- **What is needed**:
Only the lines from the beginning of the data below through the line that contains "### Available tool" should be repeated, exactly as written.

*** Opening of Dataset section ***

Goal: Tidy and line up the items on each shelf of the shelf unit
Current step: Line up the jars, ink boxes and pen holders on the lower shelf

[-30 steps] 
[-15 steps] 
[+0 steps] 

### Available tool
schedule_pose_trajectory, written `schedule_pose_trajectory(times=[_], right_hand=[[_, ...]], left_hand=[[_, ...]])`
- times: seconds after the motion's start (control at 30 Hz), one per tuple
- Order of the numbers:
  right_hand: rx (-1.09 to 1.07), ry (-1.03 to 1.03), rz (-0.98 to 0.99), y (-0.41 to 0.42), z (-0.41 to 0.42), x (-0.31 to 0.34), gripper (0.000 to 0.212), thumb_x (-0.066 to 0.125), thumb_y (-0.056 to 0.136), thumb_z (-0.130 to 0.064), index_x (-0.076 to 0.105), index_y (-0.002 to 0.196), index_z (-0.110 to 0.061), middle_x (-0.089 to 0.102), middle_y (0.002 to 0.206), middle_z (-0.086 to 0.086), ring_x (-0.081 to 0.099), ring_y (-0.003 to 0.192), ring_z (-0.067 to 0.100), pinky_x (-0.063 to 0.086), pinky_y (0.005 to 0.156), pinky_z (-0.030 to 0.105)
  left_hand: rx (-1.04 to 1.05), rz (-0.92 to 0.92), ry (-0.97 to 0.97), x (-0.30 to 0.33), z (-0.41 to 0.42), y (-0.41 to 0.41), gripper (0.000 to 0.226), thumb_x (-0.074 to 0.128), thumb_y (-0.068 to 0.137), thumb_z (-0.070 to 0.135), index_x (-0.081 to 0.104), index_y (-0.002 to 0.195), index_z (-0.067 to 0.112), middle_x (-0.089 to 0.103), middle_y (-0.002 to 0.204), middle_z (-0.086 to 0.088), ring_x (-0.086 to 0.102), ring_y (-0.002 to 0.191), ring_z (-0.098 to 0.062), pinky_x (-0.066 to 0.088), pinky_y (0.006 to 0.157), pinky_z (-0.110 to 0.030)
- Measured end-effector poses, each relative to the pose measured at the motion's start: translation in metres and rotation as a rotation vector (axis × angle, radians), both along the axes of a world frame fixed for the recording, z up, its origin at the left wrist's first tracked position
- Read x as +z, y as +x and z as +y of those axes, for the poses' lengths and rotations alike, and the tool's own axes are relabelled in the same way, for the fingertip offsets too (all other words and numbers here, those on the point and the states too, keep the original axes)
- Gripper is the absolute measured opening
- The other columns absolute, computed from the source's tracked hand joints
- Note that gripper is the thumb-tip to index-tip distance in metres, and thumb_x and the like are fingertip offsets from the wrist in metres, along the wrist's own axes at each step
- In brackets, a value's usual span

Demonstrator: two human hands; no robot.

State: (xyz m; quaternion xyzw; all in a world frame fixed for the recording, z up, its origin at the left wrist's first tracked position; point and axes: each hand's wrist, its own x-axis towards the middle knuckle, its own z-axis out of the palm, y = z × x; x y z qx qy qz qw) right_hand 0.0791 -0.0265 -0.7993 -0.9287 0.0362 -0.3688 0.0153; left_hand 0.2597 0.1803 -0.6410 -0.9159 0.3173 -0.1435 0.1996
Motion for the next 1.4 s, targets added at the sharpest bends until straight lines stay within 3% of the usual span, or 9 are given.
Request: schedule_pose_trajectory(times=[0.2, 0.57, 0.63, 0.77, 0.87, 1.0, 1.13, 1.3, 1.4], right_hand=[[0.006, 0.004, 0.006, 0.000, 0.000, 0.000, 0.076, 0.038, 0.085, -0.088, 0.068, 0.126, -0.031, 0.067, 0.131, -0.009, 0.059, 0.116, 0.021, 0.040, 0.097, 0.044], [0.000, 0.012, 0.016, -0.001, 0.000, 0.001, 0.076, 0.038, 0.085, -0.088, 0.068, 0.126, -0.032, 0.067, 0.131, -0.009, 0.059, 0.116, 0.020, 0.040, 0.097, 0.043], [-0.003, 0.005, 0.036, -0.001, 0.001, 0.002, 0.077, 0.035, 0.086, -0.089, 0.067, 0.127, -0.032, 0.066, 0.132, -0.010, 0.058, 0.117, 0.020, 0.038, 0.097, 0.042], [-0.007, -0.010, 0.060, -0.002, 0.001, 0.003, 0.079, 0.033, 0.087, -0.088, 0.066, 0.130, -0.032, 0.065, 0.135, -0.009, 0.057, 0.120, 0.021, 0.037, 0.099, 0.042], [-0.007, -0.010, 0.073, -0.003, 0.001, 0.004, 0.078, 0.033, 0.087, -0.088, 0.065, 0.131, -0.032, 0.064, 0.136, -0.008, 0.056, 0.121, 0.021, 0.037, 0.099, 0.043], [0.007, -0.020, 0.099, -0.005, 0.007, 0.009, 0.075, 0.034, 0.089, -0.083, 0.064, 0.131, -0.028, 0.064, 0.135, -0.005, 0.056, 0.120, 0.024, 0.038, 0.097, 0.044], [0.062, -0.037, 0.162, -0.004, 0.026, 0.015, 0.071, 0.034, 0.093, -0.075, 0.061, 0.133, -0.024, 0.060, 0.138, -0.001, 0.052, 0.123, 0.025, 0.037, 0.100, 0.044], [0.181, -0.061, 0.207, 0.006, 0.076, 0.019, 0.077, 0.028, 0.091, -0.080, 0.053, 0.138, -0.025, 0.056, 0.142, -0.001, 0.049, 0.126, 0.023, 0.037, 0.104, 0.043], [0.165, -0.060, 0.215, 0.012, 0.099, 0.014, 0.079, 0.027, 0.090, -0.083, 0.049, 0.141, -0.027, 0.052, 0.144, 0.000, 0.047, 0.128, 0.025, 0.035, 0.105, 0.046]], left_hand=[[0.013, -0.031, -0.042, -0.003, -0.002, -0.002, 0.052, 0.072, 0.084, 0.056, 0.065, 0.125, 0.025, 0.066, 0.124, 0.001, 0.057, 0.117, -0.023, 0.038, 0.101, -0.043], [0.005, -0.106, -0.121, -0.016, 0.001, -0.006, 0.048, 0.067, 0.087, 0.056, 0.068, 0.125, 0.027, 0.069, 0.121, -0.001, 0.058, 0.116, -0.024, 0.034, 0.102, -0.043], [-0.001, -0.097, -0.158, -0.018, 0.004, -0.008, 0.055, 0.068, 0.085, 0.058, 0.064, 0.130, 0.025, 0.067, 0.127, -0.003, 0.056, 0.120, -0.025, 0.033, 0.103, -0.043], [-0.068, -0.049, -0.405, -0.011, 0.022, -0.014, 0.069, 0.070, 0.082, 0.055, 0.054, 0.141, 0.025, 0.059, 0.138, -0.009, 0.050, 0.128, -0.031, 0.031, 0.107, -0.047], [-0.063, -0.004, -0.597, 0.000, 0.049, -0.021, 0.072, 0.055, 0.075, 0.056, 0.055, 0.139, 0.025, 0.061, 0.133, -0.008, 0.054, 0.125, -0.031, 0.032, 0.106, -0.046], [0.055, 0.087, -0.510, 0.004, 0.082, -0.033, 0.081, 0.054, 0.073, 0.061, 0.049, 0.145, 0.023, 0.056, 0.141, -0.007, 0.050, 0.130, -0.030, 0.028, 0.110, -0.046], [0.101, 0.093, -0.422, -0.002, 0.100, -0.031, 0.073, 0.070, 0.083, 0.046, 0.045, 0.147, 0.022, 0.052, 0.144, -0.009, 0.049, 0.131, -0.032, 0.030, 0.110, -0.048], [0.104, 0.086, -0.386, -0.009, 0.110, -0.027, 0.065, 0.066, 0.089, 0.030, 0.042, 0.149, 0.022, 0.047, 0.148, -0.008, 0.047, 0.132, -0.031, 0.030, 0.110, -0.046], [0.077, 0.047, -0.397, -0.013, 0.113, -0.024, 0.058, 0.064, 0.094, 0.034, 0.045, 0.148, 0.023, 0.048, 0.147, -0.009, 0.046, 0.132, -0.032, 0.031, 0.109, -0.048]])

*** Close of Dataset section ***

- **Output for this task**:
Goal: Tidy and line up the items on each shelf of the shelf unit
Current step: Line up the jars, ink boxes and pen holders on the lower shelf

[-30 steps] 
[-15 steps] 
[+0 steps] 

### Available tool

There is nothing more to the answer.